» **Requirement**
Output exactly the span of lines beginning with the one that holds "Can you spot the plain" and ending with the last line of the data below.

Task data Start Marker

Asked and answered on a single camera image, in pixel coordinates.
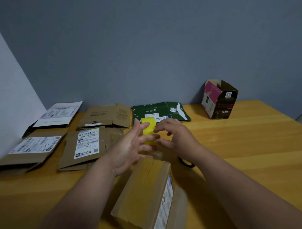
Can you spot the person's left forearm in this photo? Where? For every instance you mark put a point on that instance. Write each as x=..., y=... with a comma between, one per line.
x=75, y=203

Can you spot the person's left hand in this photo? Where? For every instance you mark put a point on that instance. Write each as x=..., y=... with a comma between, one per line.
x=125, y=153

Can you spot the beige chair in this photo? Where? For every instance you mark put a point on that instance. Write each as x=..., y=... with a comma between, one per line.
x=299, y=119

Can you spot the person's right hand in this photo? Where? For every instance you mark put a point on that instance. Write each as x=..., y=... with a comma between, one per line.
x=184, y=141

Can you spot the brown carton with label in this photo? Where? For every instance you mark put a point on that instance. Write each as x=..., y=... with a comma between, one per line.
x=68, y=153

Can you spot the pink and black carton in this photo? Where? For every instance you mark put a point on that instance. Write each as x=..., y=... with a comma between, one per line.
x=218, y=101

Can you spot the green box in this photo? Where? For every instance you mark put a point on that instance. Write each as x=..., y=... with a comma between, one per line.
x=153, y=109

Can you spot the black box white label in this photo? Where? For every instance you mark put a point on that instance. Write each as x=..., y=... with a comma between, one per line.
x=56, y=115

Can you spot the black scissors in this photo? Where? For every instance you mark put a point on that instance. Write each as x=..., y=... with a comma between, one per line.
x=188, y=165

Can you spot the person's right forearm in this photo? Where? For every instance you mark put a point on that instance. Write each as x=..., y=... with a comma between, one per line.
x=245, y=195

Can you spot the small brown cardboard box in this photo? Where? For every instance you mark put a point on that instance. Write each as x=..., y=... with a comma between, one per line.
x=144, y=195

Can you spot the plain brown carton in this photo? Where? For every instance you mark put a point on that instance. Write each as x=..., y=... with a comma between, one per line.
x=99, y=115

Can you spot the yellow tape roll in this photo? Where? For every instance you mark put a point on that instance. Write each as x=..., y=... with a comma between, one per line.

Task data End Marker

» **Solved problem**
Can you spot the plain brown carton in this photo? Where? For every instance you mark put a point on that instance. Write each as x=..., y=... with a comma between, one per line.
x=99, y=115

Can you spot the yellow tape roll in this photo? Where? For every instance you mark put a point on that instance. Write each as x=..., y=... with a comma between, one per line.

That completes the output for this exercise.